Stored dataset items:
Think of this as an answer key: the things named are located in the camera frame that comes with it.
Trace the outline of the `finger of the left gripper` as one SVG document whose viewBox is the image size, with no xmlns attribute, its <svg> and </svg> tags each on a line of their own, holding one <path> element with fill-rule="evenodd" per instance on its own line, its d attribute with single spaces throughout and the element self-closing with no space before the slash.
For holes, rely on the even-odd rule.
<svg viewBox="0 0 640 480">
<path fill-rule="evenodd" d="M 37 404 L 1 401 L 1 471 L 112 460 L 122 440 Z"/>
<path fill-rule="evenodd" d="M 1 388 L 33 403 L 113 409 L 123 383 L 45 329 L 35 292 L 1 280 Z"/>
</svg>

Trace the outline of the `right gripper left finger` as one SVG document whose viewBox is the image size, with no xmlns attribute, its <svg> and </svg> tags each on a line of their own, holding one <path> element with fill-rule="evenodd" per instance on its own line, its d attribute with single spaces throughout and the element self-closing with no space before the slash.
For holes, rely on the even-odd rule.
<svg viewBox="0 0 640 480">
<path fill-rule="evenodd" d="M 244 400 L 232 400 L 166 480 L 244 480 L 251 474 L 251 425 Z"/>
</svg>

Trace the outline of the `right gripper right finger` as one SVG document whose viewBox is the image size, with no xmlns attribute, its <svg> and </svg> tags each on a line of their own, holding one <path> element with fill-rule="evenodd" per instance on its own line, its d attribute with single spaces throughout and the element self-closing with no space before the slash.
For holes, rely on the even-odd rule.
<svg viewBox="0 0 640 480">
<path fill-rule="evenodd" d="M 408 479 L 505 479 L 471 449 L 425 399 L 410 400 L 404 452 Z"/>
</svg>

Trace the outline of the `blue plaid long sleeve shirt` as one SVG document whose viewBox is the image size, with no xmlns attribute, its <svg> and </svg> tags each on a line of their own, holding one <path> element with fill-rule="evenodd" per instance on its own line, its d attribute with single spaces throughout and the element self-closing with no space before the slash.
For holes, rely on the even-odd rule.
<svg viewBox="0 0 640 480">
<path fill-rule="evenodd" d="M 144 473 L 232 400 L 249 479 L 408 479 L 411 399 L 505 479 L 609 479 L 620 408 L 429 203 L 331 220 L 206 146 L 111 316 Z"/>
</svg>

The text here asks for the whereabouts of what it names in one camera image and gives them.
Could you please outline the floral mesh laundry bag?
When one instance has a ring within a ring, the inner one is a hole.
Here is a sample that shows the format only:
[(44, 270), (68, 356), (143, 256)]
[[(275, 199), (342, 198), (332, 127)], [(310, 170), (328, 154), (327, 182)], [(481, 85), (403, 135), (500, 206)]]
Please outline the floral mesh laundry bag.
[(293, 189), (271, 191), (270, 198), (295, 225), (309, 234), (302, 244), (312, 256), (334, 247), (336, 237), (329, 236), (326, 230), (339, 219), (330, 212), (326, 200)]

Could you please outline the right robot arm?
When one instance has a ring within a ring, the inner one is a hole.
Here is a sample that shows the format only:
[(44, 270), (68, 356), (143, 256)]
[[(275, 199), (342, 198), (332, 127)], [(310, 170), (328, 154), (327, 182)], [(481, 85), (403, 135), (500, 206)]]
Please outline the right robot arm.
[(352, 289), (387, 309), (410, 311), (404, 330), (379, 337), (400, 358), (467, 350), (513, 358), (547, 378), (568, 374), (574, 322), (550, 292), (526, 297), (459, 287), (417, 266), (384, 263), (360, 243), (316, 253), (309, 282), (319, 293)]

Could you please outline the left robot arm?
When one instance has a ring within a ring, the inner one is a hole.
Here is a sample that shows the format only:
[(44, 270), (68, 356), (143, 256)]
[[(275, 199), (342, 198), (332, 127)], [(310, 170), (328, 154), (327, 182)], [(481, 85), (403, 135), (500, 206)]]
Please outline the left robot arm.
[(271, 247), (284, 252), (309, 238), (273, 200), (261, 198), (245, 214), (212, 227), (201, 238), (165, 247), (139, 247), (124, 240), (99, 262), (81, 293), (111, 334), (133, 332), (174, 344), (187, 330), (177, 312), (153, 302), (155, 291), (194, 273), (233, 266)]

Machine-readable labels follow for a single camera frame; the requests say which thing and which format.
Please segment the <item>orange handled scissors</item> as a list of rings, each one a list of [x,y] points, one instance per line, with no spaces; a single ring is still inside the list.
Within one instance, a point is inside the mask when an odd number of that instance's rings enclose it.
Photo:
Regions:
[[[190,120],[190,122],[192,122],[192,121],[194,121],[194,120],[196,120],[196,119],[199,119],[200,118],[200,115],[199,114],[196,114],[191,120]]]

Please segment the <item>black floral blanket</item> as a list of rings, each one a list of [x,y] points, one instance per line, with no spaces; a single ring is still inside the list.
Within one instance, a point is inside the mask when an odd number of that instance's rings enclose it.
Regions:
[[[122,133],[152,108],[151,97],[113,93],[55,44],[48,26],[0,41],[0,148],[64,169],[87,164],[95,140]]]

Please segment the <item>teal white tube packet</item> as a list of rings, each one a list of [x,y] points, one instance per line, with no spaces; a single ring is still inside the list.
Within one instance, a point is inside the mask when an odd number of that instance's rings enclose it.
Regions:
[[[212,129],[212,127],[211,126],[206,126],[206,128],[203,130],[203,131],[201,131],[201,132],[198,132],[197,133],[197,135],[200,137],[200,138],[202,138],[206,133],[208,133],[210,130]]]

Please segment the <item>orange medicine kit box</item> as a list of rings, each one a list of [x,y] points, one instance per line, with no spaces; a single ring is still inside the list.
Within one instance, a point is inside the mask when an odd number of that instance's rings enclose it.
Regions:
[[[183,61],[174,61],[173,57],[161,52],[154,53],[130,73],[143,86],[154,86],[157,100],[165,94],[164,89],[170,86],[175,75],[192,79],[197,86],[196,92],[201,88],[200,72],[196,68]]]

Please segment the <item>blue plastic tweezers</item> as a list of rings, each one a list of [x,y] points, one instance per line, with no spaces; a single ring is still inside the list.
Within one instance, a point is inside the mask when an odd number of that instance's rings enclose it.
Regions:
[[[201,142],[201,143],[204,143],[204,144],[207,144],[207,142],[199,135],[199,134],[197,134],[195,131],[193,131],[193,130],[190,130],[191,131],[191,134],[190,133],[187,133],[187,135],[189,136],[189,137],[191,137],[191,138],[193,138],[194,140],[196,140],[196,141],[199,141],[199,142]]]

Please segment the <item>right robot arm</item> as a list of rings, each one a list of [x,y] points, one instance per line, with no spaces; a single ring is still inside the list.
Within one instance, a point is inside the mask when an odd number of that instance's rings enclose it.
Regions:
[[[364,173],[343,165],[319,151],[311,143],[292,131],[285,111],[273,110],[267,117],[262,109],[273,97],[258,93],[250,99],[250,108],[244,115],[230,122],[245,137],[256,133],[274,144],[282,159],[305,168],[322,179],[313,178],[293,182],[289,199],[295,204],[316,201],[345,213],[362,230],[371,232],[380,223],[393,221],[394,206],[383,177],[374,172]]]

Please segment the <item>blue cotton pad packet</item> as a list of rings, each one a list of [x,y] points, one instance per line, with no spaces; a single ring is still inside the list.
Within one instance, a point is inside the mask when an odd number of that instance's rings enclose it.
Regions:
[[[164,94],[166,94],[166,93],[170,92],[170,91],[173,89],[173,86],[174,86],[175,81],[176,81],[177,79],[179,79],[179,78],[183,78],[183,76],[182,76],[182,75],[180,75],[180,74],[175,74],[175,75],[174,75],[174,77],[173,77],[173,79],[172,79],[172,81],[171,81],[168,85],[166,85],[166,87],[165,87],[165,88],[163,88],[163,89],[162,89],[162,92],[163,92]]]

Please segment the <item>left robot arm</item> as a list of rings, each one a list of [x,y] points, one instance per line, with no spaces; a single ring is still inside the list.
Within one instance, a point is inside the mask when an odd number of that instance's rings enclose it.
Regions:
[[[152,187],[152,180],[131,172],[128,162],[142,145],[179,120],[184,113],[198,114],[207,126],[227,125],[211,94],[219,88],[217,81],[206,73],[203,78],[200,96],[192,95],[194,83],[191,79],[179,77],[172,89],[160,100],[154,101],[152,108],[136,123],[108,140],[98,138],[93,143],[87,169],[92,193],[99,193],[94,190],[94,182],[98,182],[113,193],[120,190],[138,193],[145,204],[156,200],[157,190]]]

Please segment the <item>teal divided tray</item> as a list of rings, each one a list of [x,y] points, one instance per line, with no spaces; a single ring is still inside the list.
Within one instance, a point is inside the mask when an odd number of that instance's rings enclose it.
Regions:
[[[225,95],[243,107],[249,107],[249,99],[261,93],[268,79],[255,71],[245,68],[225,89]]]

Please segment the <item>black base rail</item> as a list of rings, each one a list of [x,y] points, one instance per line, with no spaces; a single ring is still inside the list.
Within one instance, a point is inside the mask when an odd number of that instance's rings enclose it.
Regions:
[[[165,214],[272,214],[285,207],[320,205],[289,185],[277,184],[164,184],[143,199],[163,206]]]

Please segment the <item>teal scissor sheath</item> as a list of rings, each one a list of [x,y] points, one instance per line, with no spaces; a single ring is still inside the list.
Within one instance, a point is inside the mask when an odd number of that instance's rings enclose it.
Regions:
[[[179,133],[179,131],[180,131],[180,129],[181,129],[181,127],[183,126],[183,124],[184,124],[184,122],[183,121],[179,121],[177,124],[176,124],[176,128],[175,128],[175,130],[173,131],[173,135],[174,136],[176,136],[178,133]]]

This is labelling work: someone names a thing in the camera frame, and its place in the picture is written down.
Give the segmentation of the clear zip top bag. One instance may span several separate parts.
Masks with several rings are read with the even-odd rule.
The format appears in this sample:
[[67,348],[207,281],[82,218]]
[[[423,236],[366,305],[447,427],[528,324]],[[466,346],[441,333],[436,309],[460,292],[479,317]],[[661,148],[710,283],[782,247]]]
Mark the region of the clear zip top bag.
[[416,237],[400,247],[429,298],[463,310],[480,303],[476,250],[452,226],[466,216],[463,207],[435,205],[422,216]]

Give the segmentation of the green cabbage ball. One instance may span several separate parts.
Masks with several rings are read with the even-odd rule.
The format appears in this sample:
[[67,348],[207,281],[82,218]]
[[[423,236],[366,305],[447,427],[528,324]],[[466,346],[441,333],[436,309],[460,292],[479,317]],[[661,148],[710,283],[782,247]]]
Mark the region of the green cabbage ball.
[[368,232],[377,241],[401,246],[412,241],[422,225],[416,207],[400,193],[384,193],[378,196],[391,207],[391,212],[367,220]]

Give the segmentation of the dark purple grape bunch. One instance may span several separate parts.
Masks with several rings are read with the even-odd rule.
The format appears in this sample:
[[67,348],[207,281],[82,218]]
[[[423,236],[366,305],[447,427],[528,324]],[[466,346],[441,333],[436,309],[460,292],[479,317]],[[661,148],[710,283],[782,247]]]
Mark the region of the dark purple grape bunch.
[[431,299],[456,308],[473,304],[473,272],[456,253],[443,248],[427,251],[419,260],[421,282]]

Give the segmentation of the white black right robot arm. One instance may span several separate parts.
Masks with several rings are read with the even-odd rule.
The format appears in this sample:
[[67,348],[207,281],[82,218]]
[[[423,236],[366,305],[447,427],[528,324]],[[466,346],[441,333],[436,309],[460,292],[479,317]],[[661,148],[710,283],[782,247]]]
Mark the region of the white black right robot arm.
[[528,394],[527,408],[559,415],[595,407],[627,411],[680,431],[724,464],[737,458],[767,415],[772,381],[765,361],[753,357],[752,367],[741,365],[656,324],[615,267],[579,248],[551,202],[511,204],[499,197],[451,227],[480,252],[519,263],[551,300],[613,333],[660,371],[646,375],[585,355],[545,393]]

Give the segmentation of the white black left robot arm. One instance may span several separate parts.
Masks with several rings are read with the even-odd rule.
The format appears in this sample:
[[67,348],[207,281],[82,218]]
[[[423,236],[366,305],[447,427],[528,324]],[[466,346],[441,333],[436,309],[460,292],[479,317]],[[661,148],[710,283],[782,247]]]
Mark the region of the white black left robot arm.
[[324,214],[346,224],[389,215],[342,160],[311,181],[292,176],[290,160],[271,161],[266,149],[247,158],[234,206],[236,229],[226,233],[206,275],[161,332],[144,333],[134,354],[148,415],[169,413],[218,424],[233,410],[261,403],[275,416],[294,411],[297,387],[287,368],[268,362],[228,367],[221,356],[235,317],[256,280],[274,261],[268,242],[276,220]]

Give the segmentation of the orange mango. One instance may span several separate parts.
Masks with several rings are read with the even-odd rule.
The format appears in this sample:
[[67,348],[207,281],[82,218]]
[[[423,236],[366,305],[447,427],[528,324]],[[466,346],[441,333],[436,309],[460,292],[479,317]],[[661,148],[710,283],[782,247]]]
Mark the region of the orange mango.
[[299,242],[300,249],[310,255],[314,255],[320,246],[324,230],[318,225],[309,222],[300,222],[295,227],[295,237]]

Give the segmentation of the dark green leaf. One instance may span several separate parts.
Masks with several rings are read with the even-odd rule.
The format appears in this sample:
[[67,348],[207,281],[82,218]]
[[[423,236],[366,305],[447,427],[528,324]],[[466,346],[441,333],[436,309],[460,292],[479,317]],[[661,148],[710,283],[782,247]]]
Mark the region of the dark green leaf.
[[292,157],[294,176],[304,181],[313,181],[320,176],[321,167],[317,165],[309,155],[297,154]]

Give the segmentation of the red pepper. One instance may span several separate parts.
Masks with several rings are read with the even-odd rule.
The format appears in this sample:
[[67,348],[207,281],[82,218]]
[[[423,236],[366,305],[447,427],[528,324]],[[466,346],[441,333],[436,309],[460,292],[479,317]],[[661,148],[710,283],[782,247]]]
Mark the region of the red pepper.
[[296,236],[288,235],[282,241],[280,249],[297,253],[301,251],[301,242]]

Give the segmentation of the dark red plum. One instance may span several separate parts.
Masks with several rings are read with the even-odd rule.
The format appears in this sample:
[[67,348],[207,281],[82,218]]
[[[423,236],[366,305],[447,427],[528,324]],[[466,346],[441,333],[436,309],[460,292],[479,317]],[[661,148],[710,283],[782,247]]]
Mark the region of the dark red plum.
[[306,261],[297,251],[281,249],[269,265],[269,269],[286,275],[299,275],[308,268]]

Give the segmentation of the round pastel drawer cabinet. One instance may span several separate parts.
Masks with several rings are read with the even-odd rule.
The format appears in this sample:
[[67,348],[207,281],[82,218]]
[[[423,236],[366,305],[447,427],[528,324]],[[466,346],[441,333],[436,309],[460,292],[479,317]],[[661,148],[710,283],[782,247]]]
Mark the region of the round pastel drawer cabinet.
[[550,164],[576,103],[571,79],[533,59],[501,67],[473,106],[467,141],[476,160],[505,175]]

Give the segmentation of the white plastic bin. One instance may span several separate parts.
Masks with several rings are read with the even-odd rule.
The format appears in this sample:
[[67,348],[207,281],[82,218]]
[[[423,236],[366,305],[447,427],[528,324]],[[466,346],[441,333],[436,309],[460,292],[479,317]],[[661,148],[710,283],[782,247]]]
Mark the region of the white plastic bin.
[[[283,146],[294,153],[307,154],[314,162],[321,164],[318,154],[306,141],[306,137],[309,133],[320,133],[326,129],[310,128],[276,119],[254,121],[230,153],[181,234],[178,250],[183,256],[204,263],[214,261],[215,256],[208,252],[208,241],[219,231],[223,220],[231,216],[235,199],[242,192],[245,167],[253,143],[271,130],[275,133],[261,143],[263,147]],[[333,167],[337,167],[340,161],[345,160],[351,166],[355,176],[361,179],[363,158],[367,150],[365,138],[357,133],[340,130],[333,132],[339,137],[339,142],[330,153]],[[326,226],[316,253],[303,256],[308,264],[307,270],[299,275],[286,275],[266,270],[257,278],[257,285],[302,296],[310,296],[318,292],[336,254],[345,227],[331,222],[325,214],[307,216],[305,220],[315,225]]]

▶ **WHAT THE TASK REQUIRES**
Find the lines above that contain the word "blue" and collect them.

▶ **ANSWER BOX**
Trace the outline of the `blue plaid long sleeve shirt` as one SVG document whose viewBox is the image size, with no xmlns attribute, its <svg> and </svg> tags each on a line of their own, holding one <path> element with fill-rule="evenodd" per instance on its own line, its d attribute with single spaces throughout and the element self-closing with no space before the slash.
Please segment the <item>blue plastic tweezers</item> as a list of rings, each one a list of [x,y] points, one instance per line, with no spaces; a single ring is still inside the list.
Please segment the <item>blue cotton pad packet</item> as a list of rings, each one a list of [x,y] points, one instance per line, with no spaces; a single ring is still inside the list.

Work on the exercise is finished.